**DIRECTIONS**
Return exactly the lines that run from the one containing "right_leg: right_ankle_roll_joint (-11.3" to the end of the entries, with both ends included.

#### RECORDS SHOWN

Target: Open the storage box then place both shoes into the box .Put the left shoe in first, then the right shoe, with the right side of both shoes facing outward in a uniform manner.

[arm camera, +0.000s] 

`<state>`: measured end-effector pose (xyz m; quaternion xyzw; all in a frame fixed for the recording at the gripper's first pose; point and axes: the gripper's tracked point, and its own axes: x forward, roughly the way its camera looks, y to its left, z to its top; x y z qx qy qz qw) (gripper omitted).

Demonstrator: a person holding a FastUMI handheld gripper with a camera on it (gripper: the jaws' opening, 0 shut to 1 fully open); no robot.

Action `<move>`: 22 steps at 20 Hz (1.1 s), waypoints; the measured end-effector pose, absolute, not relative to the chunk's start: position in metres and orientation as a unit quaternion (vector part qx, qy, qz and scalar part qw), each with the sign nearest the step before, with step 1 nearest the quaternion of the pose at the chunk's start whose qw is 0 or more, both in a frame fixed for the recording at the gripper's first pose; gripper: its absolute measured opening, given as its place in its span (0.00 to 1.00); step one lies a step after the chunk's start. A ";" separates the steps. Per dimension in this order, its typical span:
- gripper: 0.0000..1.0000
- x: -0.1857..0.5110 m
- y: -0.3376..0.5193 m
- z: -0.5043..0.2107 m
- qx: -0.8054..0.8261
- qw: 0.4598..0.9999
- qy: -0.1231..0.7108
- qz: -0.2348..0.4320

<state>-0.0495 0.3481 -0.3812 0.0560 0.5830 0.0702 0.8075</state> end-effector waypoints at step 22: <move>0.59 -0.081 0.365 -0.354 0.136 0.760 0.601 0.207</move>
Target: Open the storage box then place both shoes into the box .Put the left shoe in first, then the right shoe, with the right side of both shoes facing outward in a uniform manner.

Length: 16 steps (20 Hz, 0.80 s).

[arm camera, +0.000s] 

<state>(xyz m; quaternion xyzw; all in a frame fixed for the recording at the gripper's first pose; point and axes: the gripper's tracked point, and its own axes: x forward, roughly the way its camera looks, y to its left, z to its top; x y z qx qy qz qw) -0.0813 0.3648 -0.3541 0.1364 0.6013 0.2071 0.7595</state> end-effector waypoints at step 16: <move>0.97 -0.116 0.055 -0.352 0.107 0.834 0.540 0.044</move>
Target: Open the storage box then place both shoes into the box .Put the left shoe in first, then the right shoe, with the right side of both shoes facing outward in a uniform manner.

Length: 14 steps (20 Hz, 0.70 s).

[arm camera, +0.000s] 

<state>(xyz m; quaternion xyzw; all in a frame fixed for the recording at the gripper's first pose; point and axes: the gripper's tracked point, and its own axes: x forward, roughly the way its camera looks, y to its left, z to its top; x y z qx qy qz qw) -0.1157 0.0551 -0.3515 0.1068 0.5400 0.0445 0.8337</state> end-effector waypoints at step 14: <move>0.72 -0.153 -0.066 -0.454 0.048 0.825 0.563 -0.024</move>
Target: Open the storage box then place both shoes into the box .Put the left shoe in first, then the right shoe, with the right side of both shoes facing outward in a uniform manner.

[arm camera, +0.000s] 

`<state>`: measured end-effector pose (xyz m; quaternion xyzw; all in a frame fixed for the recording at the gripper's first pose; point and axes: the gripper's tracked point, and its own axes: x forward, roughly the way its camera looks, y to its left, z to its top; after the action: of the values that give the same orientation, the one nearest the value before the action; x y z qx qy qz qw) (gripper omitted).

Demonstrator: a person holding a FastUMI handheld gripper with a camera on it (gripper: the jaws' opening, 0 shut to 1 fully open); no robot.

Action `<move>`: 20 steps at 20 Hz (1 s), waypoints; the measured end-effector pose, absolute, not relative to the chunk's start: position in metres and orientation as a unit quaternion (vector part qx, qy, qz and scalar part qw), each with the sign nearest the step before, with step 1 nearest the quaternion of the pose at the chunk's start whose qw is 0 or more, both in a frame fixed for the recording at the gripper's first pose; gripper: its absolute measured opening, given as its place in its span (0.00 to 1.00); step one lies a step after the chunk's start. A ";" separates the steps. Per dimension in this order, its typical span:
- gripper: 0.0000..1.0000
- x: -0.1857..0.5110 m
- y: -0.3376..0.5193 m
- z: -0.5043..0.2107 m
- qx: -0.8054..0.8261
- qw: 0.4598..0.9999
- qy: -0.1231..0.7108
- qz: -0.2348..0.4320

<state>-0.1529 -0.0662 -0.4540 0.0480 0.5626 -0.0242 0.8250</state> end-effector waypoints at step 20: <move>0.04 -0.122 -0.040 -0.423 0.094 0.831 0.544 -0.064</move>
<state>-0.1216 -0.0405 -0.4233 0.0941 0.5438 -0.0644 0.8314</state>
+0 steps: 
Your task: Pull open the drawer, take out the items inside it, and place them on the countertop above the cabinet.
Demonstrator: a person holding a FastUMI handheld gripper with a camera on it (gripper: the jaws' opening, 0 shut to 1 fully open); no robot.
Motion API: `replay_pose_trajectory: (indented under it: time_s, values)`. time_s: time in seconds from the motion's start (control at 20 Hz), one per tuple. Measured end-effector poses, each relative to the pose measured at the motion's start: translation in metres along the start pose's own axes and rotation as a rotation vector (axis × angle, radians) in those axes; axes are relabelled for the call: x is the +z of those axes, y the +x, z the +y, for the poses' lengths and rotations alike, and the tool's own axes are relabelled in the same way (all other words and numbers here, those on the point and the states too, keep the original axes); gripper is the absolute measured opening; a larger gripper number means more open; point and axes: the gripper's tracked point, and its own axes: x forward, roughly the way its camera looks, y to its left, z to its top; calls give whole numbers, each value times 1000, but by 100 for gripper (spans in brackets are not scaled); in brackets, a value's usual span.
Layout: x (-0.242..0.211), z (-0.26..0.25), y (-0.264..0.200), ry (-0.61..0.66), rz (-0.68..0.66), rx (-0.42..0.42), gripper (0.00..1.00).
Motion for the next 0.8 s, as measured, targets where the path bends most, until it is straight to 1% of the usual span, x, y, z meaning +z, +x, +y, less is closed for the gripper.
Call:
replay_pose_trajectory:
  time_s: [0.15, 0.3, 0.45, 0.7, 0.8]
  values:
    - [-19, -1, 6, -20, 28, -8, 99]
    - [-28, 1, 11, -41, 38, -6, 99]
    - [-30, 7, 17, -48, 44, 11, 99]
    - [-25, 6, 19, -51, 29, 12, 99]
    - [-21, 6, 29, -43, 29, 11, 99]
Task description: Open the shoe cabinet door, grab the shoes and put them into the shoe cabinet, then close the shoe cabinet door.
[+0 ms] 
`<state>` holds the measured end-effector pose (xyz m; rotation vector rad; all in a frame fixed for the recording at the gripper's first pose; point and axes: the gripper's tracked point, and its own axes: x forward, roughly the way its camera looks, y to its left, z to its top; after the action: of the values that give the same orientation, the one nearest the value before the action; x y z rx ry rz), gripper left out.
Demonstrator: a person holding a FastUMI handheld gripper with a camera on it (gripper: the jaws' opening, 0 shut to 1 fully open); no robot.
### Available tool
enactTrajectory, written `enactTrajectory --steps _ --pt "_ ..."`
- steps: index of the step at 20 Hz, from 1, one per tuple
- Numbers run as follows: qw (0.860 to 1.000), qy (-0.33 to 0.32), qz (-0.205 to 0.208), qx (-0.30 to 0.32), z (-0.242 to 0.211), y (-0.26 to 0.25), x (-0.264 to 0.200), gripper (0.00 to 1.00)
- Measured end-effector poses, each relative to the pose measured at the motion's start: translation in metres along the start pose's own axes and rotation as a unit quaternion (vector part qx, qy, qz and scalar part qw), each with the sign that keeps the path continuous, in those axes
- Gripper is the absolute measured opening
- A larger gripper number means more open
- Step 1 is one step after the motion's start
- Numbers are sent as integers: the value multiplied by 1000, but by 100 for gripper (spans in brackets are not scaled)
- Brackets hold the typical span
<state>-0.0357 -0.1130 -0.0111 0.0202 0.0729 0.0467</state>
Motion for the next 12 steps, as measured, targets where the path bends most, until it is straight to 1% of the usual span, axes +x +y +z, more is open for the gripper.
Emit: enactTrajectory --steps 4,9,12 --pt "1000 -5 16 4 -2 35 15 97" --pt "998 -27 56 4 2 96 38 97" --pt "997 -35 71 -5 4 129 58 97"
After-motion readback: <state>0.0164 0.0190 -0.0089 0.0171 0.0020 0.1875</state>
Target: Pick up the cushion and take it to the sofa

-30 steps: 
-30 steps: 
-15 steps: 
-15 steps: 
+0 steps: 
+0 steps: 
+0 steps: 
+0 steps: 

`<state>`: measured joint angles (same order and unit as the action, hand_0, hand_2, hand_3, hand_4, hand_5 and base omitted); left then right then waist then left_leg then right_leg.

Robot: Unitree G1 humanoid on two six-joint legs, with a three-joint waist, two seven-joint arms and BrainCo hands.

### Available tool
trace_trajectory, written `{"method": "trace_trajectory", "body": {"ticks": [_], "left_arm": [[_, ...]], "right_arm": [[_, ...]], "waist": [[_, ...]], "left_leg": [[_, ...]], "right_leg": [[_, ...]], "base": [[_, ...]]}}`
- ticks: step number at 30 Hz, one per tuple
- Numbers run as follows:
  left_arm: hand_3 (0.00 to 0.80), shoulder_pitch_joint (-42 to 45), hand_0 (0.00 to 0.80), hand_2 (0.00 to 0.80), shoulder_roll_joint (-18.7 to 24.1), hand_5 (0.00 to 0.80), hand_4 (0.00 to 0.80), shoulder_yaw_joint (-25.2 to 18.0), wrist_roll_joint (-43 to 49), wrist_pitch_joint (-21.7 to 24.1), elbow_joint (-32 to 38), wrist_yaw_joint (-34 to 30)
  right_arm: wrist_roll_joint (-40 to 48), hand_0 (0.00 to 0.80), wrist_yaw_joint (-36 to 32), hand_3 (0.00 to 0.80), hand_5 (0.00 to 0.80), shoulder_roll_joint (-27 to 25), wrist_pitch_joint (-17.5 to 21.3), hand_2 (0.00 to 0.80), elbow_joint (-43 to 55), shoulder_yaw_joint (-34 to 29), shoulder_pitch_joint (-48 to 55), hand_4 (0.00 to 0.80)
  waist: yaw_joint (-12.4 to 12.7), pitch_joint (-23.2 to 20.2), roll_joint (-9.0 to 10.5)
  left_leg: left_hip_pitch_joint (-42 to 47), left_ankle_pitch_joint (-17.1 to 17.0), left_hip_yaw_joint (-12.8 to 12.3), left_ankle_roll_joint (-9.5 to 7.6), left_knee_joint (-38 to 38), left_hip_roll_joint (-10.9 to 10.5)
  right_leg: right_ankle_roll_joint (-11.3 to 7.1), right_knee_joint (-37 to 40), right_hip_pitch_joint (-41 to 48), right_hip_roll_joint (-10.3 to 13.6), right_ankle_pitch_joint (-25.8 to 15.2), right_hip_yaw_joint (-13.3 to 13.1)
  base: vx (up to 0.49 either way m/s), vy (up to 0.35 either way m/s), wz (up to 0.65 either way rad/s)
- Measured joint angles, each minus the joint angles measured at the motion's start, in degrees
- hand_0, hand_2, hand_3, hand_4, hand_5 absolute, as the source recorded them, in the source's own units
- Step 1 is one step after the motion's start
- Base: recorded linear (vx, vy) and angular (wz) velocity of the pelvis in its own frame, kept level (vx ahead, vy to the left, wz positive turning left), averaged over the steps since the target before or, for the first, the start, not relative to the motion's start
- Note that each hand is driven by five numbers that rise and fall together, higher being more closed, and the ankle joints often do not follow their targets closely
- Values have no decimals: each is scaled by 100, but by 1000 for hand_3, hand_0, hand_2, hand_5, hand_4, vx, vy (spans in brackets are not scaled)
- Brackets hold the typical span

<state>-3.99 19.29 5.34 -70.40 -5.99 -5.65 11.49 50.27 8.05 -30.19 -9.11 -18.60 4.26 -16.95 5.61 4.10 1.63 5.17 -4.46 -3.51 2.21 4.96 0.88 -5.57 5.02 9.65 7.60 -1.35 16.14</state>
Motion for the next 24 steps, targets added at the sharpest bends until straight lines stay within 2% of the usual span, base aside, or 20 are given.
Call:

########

**SOLUTION**
  right_leg: right_ankle_roll_joint (-11.3 to 7.1), right_knee_joint (-37 to 40), right_hip_pitch_joint (-41 to 48), right_hip_roll_joint (-10.3 to 13.6), right_ankle_pitch_joint (-25.8 to 15.2), right_hip_yaw_joint (-13.3 to 13.1)
  base: vx (up to 0.49 either way m/s), vy (up to 0.35 either way m/s), wz (up to 0.65 either way rad/s)
- Measured joint angles, each minus the joint angles measured at the motion's start, in degrees
- hand_0, hand_2, hand_3, hand_4, hand_5 absolute, as the source recorded them, in the source's own units
- Step 1 is one step after the motion's start
- Base: recorded linear (vx, vy) and angular (wz) velocity of the pelvis in its own frame, kept level (vx ahead, vy to the left, wz positive turning left), averaged over the steps since the target before or, for the first, the start, not relative to the motion's start
- Note that each hand is driven by five numbers that rise and fall together, higher being more closed, and the ankle joints often do not follow their targets closely
- Values have no decimals: each is scaled by 100, but by 1000 for hand_3, hand_0, hand_2, hand_5, hand_4, vx, vy (spans in brackets are not scaled)
- Brackets hold the typical span

<state>-3.99 19.29 5.34 -70.40 -5.99 -5.65 11.49 50.27 8.05 -30.19 -9.11 -18.60 4.26 -16.95 5.61 4.10 1.63 5.17 -4.46 -3.51 2.21 4.96 0.88 -5.57 5.02 9.65 7.60 -1.35 16.14</state>
Motion for the next 24 steps, targets added at the sharpest bends until straight lines stay within 2% of the usual span, base aside, or 20 are given.
Call:

There's nothing left to add to the answer.